Try it:
Identify all lines of the data containing the string "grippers" and copy them.

[[ Data section, beginning ]]

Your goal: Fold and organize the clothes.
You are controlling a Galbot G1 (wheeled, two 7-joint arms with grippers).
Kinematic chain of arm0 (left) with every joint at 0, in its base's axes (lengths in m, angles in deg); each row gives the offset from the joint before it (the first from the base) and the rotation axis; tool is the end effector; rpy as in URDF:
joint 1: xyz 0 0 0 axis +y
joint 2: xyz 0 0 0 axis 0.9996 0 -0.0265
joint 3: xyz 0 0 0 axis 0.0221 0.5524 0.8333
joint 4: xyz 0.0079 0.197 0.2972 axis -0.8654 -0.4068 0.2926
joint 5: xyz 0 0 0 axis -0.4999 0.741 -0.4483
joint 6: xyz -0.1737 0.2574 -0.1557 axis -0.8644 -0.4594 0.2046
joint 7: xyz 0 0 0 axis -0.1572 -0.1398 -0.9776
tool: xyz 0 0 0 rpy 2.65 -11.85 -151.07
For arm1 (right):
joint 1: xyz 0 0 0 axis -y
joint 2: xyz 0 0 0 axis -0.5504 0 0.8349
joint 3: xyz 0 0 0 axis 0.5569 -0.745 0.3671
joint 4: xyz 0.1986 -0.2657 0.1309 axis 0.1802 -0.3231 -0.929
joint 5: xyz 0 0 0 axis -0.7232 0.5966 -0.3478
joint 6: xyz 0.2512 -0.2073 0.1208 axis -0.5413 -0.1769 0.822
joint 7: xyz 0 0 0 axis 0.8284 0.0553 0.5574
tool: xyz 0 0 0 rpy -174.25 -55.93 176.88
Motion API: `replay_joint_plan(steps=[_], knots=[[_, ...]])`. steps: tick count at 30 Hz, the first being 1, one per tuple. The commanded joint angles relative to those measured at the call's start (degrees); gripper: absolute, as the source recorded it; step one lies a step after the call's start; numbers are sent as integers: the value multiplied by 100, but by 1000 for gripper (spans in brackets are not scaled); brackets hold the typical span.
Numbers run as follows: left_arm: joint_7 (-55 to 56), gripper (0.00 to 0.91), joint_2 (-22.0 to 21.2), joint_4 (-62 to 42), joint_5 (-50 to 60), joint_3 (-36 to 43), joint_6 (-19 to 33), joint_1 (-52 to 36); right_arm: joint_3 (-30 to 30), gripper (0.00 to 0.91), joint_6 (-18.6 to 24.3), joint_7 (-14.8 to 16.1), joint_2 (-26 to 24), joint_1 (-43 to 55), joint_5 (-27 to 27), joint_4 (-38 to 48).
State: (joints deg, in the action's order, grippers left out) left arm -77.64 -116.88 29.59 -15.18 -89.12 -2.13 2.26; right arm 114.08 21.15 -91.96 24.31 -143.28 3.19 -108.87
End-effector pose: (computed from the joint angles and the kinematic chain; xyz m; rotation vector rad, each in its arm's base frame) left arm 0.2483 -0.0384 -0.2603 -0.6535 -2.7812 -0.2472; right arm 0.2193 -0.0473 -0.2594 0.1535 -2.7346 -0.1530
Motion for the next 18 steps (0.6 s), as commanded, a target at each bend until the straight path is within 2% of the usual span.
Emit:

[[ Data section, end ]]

Solution for this exercise:
You are controlling a Galbot G1 (wheeled, two 7-joint arms with grippers).
State: (joints deg, in the action's order, grippers left out) left arm -77.64 -116.88 29.59 -15.18 -89.12 -2.13 2.26; right arm 114.08 21.15 -91.96 24.31 -143.28 3.19 -108.87

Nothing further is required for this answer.